Every title race needs the afternoon that complicates it, and at Cross Keys Reserve on Saturday the Royals had theirs.
A 2-1 defeat to FC Bulleen Lions, the one side to have had the wood over Jaiden van der Heijden’s team all season, has turned the top of the NPLW into a logjam. The Royals remain first, but only just, level on thirty-eight points with Bulleen and Box Hill United and holding top spot on goals scored alone. A cushion that looked comfortable a week ago has gone.
Bulleen arrived as more than makeweights and played like it. They had the better of a first half in which the Royals never quite settled, and they took the lead in the twenty-first minute when Danella Butrus punished a scramble in the home box, the visitors working an opening that Essendon could not clear and finishing it without ceremony. It was the kind of goal that rewards a side willing to camp in dangerous areas, and for long stretches that is exactly what Bulleen did.
The Royals reached the interval a goal down and in need of the response that has defined their season. It did not come quickly enough. Butrus struck again just before the hour, doubling the lead and giving the visitors a buffer their pressure had merited, and for a few minutes the afternoon threatened to get away from the hosts entirely.
That it did not owed plenty to Sophie Dehne. The goalkeeper kept the margin to two with a series of saves as Bulleen pressed for a third, and her work bought the Royals a platform for the finish that briefly flickered into life. Two minutes after Bulleen’s second, Kelli McGroarty pulled one back, the competition’s leading scorer doing what she has done all year and getting Essendon back within touching distance at 2-1.

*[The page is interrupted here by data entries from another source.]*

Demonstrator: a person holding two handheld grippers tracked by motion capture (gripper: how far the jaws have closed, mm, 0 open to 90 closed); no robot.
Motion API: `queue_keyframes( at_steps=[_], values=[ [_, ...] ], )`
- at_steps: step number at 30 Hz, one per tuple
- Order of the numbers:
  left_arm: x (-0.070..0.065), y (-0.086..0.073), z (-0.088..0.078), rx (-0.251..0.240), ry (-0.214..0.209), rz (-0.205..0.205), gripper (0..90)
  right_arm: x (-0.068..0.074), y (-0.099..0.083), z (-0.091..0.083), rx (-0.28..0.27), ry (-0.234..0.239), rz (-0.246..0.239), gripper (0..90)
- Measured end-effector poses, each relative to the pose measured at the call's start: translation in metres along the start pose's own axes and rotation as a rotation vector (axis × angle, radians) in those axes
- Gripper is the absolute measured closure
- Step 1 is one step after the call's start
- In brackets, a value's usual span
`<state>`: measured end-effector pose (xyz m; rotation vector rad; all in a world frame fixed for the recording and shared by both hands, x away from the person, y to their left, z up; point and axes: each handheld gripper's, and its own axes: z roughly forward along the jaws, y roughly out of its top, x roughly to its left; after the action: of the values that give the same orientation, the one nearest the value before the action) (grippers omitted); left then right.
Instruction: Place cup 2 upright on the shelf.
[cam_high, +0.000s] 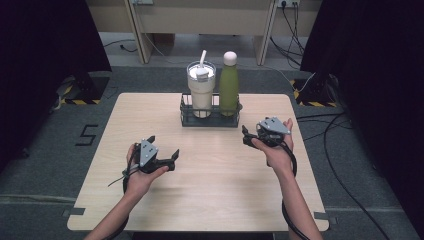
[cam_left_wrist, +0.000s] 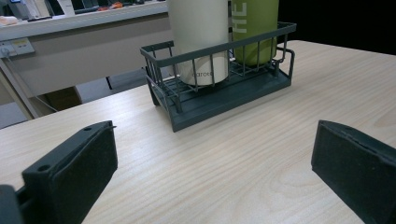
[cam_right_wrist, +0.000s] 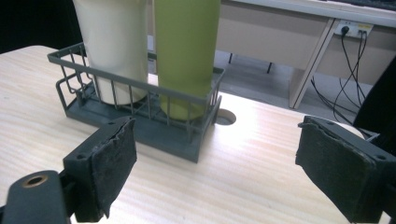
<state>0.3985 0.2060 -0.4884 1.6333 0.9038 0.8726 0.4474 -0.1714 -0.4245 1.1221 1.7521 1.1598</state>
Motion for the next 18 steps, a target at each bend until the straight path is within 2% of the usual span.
queue_keyframes(
  at_steps=[18],
  values=[
    [-0.001,-0.001,0.0,0.003,-0.002,0.004,0.0,-0.015,-0.031,-0.028,0.026,-0.036,0.033,13.3]
  ],
)
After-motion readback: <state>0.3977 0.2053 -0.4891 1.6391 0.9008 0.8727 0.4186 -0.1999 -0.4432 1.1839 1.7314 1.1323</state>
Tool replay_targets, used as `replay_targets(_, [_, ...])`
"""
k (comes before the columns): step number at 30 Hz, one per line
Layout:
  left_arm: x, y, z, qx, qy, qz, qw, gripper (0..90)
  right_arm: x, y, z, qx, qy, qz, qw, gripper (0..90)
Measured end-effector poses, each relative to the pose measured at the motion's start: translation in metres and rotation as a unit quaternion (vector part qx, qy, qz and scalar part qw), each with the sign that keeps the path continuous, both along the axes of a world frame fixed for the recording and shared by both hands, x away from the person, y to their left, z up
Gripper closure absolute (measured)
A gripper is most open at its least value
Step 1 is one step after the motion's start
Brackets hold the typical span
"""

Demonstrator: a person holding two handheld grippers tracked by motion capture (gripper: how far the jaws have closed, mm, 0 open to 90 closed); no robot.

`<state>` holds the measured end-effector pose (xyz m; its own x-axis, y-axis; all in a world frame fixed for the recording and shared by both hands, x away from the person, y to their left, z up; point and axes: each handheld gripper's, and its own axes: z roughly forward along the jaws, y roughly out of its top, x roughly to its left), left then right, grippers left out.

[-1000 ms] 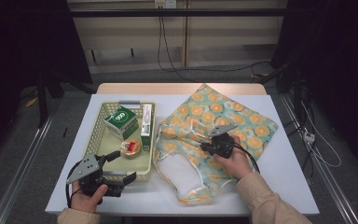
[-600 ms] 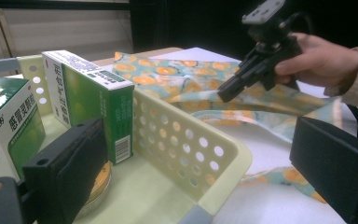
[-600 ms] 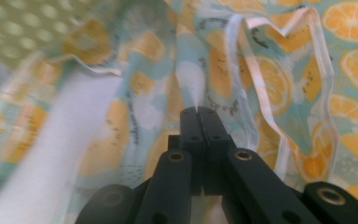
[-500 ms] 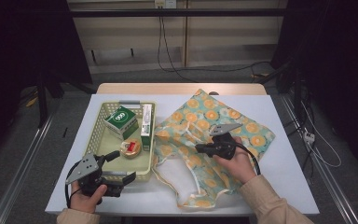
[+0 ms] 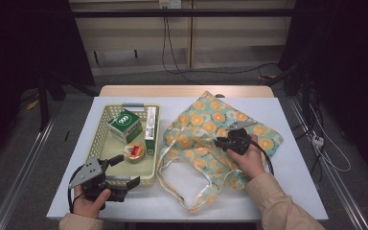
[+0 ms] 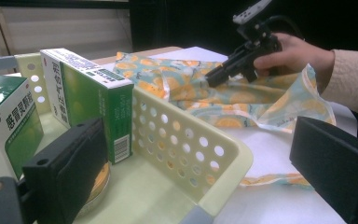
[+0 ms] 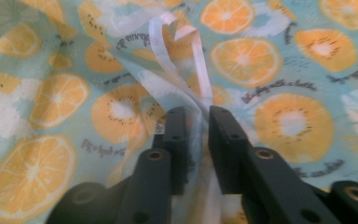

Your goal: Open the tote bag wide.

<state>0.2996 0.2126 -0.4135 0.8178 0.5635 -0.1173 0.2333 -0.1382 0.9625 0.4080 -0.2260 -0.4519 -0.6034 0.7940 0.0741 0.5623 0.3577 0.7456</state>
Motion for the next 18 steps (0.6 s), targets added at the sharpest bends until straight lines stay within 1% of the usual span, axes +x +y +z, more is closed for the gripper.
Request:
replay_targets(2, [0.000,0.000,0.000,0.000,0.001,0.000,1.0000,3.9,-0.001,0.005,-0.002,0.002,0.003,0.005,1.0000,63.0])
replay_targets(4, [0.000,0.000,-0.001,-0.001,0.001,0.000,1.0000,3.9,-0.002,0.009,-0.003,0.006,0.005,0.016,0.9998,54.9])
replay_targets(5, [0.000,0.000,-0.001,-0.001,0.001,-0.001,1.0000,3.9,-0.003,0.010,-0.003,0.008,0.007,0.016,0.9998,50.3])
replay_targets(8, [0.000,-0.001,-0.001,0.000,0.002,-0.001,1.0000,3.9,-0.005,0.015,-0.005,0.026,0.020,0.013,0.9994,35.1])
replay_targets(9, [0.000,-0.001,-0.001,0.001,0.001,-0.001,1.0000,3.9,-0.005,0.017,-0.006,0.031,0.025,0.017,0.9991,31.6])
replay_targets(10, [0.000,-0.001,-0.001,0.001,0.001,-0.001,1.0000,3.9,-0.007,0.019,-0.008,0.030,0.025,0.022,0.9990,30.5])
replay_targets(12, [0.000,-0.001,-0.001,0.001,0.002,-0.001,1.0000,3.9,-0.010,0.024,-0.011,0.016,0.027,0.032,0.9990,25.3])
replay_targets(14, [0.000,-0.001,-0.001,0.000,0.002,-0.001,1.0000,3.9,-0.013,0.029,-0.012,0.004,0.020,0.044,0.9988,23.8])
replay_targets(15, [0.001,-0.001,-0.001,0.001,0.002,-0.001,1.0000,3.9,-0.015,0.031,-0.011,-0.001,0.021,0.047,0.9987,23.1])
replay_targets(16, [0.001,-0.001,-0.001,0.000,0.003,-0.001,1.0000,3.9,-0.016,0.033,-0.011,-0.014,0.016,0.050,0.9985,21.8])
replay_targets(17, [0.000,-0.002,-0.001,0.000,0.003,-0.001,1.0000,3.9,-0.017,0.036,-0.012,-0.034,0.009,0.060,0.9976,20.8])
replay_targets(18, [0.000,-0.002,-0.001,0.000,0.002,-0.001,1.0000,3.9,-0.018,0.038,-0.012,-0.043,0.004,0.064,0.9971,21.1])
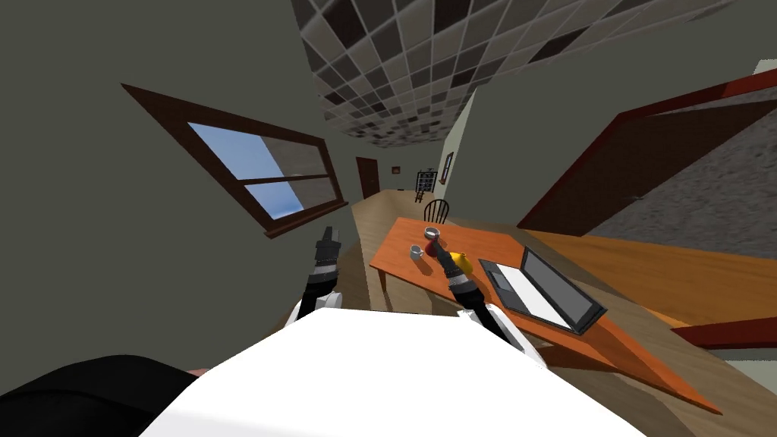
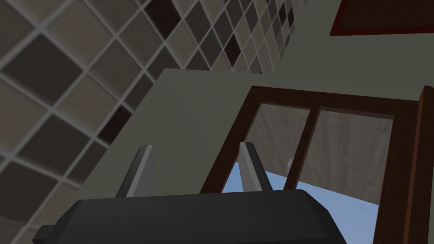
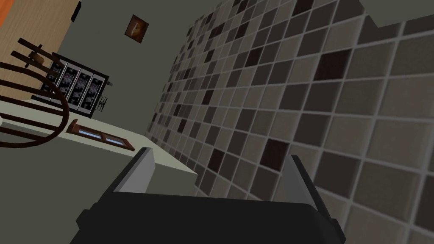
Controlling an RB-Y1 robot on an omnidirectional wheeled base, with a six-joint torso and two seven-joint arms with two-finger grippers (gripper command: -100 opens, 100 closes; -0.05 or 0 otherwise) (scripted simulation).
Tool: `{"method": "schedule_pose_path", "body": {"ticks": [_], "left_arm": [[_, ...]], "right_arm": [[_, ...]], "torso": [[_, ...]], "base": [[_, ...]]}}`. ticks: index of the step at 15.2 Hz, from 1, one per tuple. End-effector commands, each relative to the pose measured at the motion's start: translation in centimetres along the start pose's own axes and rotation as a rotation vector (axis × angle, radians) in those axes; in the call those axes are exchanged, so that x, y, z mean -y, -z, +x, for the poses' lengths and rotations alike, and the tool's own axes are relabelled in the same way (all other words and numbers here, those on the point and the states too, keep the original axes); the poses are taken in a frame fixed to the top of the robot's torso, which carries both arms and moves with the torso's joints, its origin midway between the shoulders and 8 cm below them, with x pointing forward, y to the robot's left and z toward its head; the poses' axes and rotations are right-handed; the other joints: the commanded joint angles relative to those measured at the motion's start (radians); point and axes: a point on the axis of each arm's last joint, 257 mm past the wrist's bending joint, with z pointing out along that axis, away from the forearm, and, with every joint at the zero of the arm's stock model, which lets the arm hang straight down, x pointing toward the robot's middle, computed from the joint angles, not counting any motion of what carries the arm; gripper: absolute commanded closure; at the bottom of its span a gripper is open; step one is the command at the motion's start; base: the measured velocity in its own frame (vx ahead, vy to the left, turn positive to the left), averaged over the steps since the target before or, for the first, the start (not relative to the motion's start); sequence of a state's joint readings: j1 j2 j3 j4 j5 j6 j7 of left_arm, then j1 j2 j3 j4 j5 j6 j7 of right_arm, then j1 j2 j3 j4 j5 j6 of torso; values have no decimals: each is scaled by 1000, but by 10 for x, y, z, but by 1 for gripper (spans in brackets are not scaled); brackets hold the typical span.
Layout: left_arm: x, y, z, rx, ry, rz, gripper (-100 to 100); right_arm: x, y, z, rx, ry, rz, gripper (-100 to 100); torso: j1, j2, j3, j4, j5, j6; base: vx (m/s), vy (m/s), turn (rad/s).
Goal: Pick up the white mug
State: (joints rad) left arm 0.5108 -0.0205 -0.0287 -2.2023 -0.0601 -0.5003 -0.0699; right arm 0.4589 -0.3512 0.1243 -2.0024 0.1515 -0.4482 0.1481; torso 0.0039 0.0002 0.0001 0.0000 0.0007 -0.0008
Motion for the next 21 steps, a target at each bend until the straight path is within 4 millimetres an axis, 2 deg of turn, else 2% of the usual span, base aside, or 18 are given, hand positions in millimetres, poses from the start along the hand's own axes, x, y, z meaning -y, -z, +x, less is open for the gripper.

The closing half hour was spent chasing the equaliser that would have salvaged a point, but the clear opening never arrived. Bulleen defended their lead with the composure of a side that fancied the result, saw out a nervy finish, and left Cross Keys with three points and a statement. Having also won the reverse fixture in March, they have now done the double over the league leaders and sit right on the Royals’ shoulder with six rounds to play.
For van der Heijden there is little to panic over and plenty to sharpen. This was a flat afternoon by the standards of a team that has put four, five and seven past sides this season, and the most useful thing about it is the timing. There are still thirty-eight points on the board, still top spot, and still a forward line led by the league’s leading scorer. What has changed is the room for error, and there is now very little of it.
The chance to respond comes quickly. On Saturday the Royals travel to Avondale, a side sitting fifth and fresh off a 6-1 demolition of Melbourne City, in a fixture that no longer carries any room for a quiet day. The Royals won the meeting in March. They will need that version of themselves again, and the best teams tend to find it the week after a result like this.